(Beginning of Supplied entries)

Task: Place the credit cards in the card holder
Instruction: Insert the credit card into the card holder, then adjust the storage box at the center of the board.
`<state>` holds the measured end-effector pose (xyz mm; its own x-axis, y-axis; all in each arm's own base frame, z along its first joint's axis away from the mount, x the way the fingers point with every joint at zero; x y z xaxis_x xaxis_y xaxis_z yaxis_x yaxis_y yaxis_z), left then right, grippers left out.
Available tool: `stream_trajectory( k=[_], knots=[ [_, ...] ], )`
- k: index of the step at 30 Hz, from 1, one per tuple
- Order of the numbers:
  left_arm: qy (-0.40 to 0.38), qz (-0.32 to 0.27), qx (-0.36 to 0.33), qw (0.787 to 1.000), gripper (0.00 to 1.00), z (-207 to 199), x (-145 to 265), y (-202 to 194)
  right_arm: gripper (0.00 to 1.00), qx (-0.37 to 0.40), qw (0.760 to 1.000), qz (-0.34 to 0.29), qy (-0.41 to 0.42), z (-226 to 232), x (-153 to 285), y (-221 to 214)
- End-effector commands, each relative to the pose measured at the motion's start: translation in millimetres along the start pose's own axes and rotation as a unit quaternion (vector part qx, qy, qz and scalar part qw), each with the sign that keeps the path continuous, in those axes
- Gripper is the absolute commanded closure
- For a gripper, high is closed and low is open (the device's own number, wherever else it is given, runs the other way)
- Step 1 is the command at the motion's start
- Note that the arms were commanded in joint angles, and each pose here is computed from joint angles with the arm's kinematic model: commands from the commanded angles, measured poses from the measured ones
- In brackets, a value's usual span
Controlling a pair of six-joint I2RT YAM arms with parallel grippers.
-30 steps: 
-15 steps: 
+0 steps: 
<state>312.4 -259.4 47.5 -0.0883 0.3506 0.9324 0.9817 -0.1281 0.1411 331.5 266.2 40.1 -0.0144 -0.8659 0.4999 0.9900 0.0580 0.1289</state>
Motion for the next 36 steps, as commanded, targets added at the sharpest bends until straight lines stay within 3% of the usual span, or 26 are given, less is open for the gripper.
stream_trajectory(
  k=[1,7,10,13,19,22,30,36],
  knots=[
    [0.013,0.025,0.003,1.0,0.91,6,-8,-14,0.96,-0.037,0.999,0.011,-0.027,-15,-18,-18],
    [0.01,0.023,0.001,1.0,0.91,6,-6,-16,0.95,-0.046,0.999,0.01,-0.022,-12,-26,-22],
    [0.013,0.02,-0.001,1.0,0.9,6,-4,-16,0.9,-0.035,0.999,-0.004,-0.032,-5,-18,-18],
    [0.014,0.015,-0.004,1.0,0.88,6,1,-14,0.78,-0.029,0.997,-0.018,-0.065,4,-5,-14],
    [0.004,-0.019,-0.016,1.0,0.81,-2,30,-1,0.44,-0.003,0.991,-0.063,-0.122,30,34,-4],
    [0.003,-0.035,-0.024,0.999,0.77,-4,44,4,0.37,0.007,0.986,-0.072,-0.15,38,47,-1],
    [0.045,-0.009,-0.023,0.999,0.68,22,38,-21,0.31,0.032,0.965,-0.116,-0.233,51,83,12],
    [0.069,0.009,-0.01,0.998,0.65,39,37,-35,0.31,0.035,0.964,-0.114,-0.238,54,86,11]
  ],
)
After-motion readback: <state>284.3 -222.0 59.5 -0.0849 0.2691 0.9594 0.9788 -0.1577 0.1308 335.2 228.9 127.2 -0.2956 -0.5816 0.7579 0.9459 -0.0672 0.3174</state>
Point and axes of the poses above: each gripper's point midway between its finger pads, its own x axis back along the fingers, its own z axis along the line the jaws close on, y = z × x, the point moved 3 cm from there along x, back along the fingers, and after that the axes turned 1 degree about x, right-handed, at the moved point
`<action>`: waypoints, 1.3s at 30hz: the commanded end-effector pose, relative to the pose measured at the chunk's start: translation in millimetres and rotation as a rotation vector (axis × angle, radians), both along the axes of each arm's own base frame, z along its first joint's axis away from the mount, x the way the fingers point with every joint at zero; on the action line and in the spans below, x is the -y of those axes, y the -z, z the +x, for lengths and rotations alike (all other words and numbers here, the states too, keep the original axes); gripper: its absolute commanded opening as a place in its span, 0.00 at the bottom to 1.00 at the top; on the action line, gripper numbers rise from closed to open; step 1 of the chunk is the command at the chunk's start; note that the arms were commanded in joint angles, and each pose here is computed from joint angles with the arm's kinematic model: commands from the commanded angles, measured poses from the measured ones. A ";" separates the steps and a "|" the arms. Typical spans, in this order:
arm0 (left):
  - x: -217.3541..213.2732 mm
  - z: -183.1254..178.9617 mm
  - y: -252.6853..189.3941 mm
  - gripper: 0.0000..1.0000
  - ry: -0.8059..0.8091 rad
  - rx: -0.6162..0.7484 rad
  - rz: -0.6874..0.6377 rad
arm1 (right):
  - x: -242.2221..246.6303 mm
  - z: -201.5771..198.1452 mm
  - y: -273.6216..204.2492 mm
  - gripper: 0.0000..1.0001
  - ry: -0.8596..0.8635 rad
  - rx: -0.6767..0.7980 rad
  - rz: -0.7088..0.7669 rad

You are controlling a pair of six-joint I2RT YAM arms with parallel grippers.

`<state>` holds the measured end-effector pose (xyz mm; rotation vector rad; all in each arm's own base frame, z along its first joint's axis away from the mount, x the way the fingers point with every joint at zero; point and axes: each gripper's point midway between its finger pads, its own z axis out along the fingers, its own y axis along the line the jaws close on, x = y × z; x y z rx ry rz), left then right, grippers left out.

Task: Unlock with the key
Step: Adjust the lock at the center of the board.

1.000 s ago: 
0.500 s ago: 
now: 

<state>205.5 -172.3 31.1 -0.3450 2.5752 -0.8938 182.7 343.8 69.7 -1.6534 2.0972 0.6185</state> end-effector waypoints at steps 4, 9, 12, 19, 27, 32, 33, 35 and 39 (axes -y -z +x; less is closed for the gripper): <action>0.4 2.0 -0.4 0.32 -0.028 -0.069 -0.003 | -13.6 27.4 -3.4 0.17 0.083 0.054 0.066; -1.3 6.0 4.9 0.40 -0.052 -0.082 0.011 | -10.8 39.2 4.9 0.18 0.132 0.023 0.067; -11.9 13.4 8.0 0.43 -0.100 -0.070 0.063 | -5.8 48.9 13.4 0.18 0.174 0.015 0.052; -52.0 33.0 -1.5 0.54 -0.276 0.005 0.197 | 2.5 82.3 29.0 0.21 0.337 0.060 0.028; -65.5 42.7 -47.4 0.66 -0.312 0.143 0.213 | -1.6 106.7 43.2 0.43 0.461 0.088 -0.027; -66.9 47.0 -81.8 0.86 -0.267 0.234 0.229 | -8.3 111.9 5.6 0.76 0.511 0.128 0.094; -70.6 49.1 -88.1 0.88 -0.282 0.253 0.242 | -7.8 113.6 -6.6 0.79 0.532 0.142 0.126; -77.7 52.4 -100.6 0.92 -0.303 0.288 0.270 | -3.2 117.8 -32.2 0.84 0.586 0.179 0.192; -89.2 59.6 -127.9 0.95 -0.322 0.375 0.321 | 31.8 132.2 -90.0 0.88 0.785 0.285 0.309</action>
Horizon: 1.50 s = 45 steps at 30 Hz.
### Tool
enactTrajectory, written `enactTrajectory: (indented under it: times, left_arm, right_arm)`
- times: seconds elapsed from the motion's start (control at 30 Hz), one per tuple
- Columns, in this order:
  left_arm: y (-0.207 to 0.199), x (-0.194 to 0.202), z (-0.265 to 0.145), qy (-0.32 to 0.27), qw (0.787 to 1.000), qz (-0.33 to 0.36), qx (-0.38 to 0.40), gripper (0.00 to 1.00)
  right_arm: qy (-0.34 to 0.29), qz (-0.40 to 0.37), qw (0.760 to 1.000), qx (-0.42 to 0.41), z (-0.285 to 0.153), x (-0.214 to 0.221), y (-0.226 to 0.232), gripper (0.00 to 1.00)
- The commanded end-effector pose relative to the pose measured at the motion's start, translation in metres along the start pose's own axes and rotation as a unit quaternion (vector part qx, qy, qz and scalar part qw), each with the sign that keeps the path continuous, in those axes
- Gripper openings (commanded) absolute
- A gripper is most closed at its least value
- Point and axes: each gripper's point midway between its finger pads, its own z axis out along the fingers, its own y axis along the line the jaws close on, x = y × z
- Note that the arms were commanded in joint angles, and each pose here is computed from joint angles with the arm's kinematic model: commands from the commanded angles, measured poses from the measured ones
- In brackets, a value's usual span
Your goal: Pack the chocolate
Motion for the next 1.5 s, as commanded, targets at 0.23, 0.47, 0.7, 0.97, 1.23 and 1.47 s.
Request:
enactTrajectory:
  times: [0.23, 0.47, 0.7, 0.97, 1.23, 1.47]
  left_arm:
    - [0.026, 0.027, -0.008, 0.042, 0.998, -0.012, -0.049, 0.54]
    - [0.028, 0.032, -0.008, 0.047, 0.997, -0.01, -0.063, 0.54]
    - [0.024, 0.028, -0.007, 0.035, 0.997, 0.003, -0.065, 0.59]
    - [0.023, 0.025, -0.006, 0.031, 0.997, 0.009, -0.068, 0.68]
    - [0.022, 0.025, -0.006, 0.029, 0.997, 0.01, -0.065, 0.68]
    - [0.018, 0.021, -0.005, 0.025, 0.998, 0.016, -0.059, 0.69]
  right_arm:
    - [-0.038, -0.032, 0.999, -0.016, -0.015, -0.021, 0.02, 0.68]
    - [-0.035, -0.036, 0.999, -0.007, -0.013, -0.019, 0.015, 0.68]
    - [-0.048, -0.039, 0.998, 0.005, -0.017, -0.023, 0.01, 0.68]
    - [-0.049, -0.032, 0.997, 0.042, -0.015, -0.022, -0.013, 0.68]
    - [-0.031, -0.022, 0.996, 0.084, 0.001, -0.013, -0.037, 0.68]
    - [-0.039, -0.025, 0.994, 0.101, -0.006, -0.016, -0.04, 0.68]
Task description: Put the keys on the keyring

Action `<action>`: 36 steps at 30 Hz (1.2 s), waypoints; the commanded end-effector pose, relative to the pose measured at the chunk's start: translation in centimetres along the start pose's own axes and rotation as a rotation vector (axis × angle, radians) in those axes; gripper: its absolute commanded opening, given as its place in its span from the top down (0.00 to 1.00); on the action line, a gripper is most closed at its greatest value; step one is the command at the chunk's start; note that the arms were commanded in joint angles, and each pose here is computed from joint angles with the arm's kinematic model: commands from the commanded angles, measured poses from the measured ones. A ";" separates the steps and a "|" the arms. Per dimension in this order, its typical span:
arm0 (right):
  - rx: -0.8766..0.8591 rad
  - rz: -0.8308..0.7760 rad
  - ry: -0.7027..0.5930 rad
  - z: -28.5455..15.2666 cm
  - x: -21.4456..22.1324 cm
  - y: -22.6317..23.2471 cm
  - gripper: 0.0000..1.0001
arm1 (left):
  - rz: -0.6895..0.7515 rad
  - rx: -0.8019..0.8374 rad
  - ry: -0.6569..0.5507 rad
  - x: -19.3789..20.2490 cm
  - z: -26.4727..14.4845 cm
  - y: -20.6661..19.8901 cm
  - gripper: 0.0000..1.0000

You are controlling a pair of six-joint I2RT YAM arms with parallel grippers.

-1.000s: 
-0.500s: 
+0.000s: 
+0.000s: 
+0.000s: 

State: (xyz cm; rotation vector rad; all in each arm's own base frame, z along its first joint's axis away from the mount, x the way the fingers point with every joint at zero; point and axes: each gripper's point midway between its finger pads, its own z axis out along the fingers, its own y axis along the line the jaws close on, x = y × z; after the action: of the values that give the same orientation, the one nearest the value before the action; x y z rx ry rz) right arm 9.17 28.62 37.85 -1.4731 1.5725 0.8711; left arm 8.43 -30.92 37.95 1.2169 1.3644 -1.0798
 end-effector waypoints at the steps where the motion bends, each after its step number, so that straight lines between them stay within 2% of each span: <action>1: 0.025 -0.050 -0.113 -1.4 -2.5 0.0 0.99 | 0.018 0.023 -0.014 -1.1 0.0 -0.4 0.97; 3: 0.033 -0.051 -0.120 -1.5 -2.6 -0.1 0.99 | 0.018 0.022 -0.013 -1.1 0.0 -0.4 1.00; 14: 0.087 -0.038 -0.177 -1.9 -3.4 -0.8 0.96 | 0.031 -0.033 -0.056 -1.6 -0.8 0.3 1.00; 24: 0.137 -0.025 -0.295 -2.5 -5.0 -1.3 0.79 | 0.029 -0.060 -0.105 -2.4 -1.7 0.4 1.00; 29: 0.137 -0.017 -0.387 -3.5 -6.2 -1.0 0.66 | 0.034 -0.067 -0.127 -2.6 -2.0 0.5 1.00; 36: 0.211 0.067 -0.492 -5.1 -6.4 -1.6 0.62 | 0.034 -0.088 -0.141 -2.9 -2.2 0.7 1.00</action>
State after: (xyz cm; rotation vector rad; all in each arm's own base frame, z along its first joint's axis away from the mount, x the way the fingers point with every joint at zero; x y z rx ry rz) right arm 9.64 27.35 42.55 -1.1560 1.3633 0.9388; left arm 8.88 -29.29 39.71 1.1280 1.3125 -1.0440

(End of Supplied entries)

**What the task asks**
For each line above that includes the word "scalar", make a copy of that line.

**Reply to the task**
- End-effector commands, each relative to the pose measured at the motion's start: translation in millimetres along the start pose's own axes and rotation as a unit quaternion (vector part qx, qy, qz and scalar part qw), each with the sign that keeps the path continuous, in those axes
- The commanded end-effector pose relative to the pose measured at the motion's start, translation in metres along the start pose's own axes and rotation as a unit quaternion (vector part qx, qy, qz and scalar part qw), each with the sign that keeps the path continuous, in those axes

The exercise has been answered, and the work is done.